Tuesday, December 28, 2010

Notes on "Shakespeare and the New Bibliography" - Chapter 1

The working relationship between Pollard, Greg, and McKerrow was a cordial one, which stands in contrast to the work of Shakespeare's 18th and 19th century editors (1). Their cooperative approach to bibliographic scholarship may have been one of the reasons this group did make so many advances in their field; it is perhaps also the reason why the narrative of good and bad quartos and piracy persisted in their ranks.

K. Deighton's The Old Dramatists: Conjectural Readings (1896) is "one of the better examples of that kind of textual criticism which proposes emendation without relation to the origin of the text or inquiry into the cause of corruption" (4).

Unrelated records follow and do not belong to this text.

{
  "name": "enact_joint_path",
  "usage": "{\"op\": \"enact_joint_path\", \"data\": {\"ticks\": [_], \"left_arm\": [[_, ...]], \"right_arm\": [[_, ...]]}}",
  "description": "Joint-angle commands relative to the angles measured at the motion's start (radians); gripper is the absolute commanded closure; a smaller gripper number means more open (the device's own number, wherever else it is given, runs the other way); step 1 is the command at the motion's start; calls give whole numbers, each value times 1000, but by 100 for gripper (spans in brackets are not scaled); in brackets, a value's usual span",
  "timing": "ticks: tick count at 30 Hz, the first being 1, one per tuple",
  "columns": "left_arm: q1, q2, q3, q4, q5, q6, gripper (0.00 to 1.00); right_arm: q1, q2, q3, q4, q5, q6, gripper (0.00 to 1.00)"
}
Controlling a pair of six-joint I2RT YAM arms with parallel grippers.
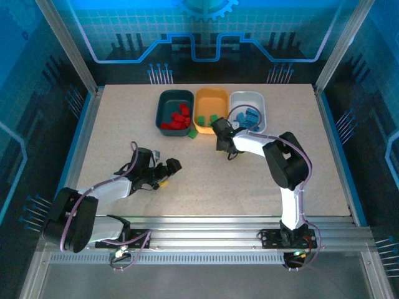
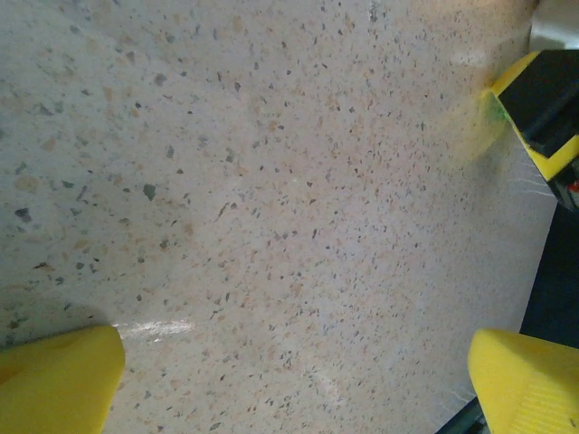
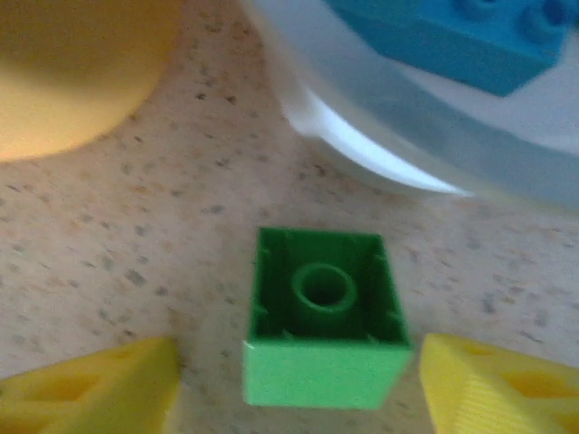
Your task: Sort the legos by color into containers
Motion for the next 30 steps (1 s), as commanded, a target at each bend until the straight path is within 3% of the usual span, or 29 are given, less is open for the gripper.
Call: {"op": "enact_joint_path", "data": {"ticks": [1, 4, 7, 14, 19, 21, 22, 23, 26, 30], "left_arm": [[-32, 41, -2, 22, 32, -12, 1], [-32, 38, 4, 5, 25, -3, 1], [-32, 44, 20, -17, 13, 13, 1], [-61, 97, 162, -180, -73, 136, 1], [-109, 248, 401, -386, -213, 301, 2], [-111, 325, 484, -420, -252, 336, 3], [-111, 362, 532, -439, -274, 355, 3], [-108, 399, 571, -452, -287, 372, 3], [-109, 501, 696, -487, -297, 411, 4], [-109, 603, 814, -501, -339, 450, 4]], "right_arm": [[-31, 39, 19, 3, -13, 11, 40], [-21, 5, -23, 47, 4, -1, 58], [-12, -51, -76, 92, 12, -24, 66], [-1, -309, -182, 122, 48, -85, 67], [-141, -301, -66, 66, -23, -141, 65], [-199, -240, 16, 36, -78, -152, 59], [-224, -205, 68, 8, -103, -147, 37], [-242, -179, 109, -9, -131, -139, 26], [-254, -193, 119, -9, -201, -137, 22], [-237, -344, -44, 59, -228, -126, 19]]}}
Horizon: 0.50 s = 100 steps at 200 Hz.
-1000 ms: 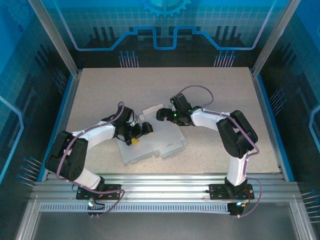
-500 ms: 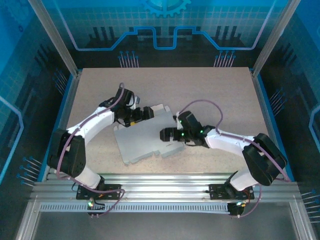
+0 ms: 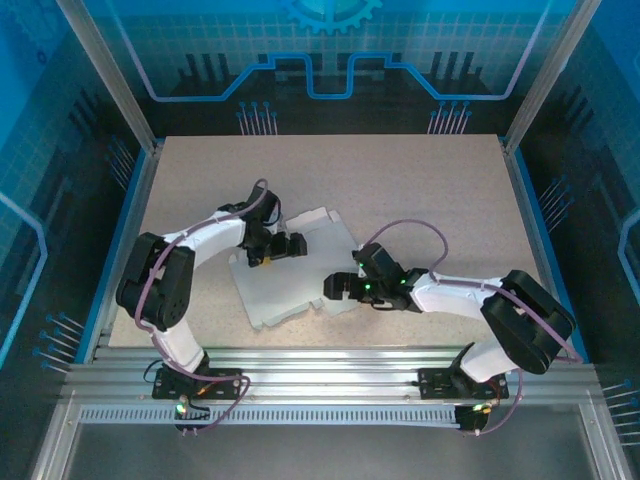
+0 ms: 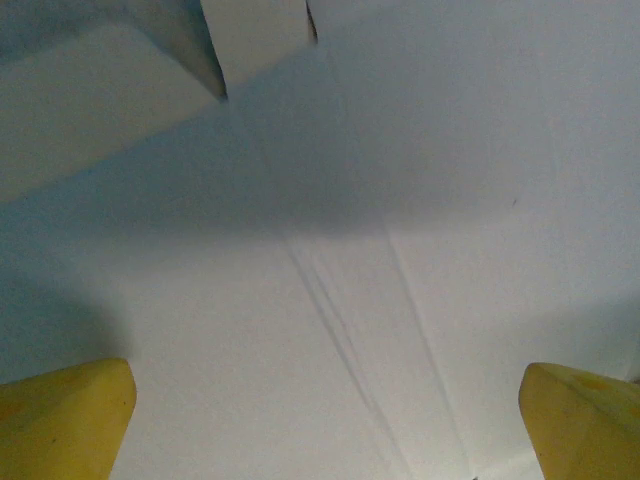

I feel as if I should look this up; one of the arguments that I seem to be evolving is that a performance is, in some ways at least, an island, and to use Dessen's phrase, directors will often find themselves "re-scripting Shakespeare" for modern performance anyway. Perhaps editing for modern production has more in common with the old bibliography than with the New.

When Sidney Lee accused early modern printers of piracy in his 1898 Life of Shakespeare, Greg replied that 'it should be frankly confessed that we know very little about the old copyright regulations' (5).

The strength of McKerrow and Greg's work rested in their recognition of "what they did not know and what they needed to know" to develop bibliographic analysis into more than just a guessing game (6). Maybe I've been too hard on them; when the previous generation is guessing, and you've gone to the trouble of discovering some facts, perhaps that gives you the right to create whatever narrative you want. No, that's not true; not when that narrative means ignoring some very important facts.

The origin of the good quarto/bad quarto theory, and Pollard's melodrama of piracy, originated with Halliwell-Phillipps' defense of Heminge and Condell. Throughout the 19th century, scholar's had regarded their claims of other texts being maimed and deformed as being merely an advertisement for the new works in the Folio (11 - 12).


Whereas earlier editors of Shakespeare confined themselves to readings of the text of the plays, Pollard, Greg, McKerrow, and the rest of the New Bibliographers undertook to understand the materials and conditions under which Shakespeare's plays were printed. In doing so they were able to determine that the Pavier quartos were, despite their title impressions, all printed at roughly the same time, and to determine the lineage of several other printed texts of the period. While their work did involve a good deal of guess work, their guess work was at least grounded in historical and technical fact to the greatest extent that they were able.


Wilson, F.P. Shakespeare and the New Bibliography. Oxford: Oxford UP. 1970. Print.